Anxiety
An Antidote to Self-Blame
For those who take everything personally.
Posted March 25, 2023 Reviewed by Devon Frye
Key points
- Many of us take everything personally, leading to self-blame.
- Taking things personally is normal, but unrealistic. It stems from our desire to have control.
- While it’s healthy to think about our roles in uncomfortable situations, people’s behavior towards us isn’t always about us.

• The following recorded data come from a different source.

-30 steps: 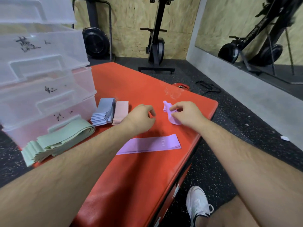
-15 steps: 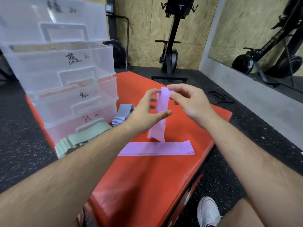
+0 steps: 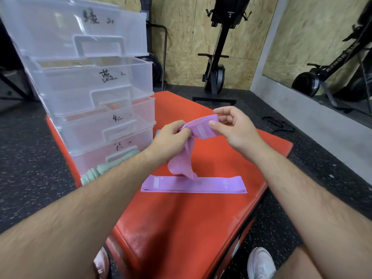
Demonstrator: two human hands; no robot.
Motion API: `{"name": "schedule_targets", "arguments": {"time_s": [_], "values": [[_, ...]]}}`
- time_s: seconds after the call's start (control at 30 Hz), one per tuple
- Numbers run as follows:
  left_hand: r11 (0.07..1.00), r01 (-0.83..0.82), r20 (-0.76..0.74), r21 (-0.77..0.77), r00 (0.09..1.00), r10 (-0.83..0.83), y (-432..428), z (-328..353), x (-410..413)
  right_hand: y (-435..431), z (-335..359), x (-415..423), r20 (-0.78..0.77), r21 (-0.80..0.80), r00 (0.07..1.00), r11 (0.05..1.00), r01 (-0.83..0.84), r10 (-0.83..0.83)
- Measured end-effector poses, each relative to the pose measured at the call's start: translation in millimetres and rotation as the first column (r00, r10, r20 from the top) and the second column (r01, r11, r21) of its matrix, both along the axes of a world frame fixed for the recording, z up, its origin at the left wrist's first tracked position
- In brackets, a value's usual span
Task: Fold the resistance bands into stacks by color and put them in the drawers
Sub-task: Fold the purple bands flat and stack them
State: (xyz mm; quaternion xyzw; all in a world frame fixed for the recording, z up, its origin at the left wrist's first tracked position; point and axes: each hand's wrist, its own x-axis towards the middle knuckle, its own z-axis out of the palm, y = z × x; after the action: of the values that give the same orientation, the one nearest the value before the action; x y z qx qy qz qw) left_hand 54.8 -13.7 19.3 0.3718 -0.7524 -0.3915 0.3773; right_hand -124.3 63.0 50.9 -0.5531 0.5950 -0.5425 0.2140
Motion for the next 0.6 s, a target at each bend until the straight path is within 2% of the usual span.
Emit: {"name": "schedule_targets", "arguments": {"time_s": [0.13, 0.23, 0.3, 0.47, 0.6], "values": [[0.999, 0.036, 0.014, 0.038, 0.999, -0.036, 2.1, 4.7, 1.5, -2.0, -1.7, 3.0, 0.035, 0.039, 0.997, 0.997, -0.067, 0.065], [0.986, 0.135, -0.117, 0.096, 0.985, -0.123, 7.0, 6.9, 2.6, -2.6, -2.4, 7.5, 0.024, 0.043, 0.995, 0.994, -0.102, 0.101], [0.983, 0.174, -0.177, 0.065, 0.971, -0.161, 7.2, 5.3, 1.1, -2.9, -4.0, 9.5, -0.021, 0.036, 0.994, 0.993, -0.110, 0.111], [0.990, 0.137, -0.173, -0.018, 0.975, -0.138, 8.2, 4.5, -3.7, -1.8, -7.1, 10.3, -0.075, 0.005, 0.993, 0.995, -0.096, 0.096], [0.996, 0.094, -0.170, -0.009, 0.981, -0.094, 7.0, 4.1, -2.1, -2.2, -10.2, 10.9, 0.000, 0.015, 0.992, 0.992, -0.122, 0.122]]}}
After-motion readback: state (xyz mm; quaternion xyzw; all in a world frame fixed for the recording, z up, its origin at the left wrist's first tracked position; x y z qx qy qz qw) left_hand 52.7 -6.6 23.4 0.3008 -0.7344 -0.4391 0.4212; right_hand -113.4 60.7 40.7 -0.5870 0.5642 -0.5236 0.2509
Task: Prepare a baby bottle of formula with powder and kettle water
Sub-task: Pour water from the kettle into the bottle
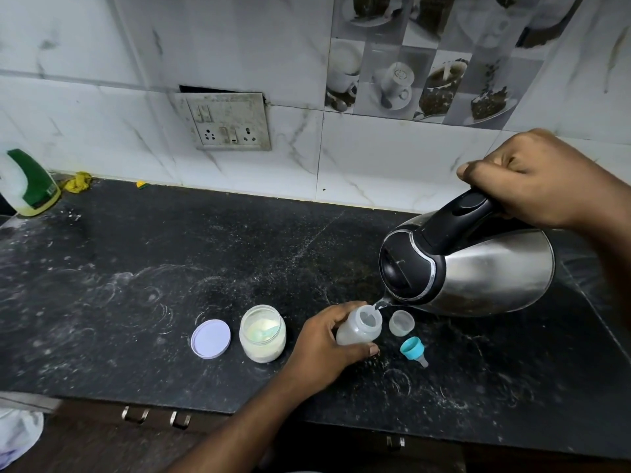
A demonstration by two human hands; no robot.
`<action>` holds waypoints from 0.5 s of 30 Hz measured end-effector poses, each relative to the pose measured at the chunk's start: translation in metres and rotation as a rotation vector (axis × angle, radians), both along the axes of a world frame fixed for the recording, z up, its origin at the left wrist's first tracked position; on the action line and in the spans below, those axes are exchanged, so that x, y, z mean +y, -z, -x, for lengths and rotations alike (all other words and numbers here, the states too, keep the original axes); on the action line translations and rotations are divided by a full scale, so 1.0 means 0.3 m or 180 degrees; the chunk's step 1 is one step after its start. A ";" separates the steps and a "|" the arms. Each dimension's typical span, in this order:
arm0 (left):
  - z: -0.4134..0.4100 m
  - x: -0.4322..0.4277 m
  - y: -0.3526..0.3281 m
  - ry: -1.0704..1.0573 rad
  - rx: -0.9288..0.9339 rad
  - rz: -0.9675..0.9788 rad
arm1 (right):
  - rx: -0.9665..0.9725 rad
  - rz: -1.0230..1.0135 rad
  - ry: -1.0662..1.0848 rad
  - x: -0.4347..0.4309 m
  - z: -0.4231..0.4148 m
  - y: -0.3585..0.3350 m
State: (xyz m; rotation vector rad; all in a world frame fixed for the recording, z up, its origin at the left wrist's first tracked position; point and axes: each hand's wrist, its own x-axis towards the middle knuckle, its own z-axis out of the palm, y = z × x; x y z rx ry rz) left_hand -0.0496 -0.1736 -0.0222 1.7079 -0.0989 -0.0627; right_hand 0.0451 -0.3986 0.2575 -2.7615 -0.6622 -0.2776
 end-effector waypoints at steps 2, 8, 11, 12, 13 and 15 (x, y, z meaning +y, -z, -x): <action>-0.002 0.001 0.006 0.0001 0.0017 -0.0013 | -0.0009 0.0032 0.0038 0.003 -0.002 -0.003; -0.008 0.004 0.015 0.0015 0.0060 -0.0056 | 0.0018 0.0105 0.0131 0.017 0.002 -0.014; -0.009 0.009 0.016 0.0015 0.0067 -0.0076 | 0.0035 0.0114 0.0126 0.021 0.006 -0.019; -0.009 0.010 0.016 0.0013 0.0069 -0.0081 | 0.0041 0.0110 0.0125 0.022 0.008 -0.021; -0.008 0.011 0.017 0.0008 0.0067 -0.0093 | 0.0048 0.0105 0.0128 0.023 0.009 -0.023; -0.007 0.012 0.020 -0.0002 0.0070 -0.0090 | 0.0061 0.0105 0.0134 0.024 0.013 -0.027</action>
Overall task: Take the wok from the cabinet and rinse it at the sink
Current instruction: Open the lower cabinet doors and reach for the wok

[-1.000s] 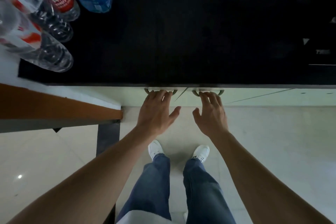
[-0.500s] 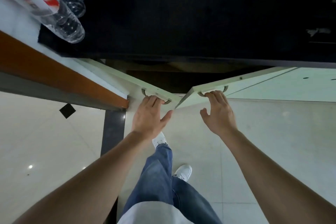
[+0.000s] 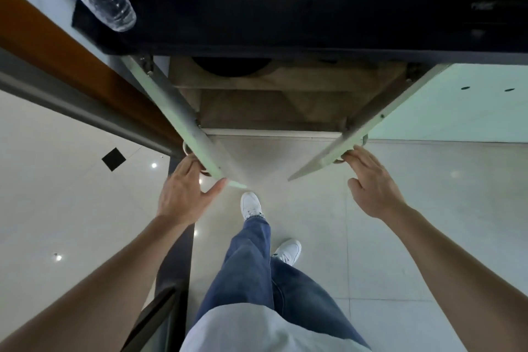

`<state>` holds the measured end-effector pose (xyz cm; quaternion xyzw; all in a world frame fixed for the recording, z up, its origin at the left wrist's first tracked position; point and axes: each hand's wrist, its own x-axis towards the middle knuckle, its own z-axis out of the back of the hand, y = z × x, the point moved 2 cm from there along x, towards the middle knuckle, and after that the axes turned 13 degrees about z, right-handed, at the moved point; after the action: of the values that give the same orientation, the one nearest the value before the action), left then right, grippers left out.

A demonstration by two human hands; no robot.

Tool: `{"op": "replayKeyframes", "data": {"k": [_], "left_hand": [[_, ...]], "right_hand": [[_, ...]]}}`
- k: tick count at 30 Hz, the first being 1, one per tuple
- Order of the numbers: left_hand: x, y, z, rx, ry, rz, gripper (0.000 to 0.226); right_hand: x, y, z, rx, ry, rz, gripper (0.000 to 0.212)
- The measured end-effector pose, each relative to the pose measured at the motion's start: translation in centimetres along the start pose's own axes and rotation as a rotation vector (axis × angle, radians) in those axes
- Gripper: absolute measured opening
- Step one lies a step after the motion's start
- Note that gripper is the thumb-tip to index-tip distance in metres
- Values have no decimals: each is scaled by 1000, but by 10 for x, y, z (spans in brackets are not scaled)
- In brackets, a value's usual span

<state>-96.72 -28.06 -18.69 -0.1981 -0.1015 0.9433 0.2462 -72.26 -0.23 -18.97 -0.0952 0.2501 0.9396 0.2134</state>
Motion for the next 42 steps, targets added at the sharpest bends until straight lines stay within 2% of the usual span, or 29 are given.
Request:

- Rather than always blaming yourself in such situations, take a step back and consider what else could be going on.
This is for those like me: People who take things personally. People who take everything personally.
Your child rolls their eyes at you. The customer service agent is rude to you. Your coworker gets snippy with you.
You just cannot figure out where the hostility is coming from. It’s your fault, right?
Wrong. We often know it’s not all about us, but we still can’t get out of that headspace. It’s one thing to examine our role and behavior in a situation; it’s another to take it so personally that we drown in self-blame.
It’s Relatively Normal
I’m going out on a limb here to normalize taking things personally because, honestly, psychology has many theories suggesting we tend to make personal attributions about others. Still, I think it’s pretty normal to turn inward, wondering how any situation applies to us. And if anxiety is at play, it’s almost guaranteed.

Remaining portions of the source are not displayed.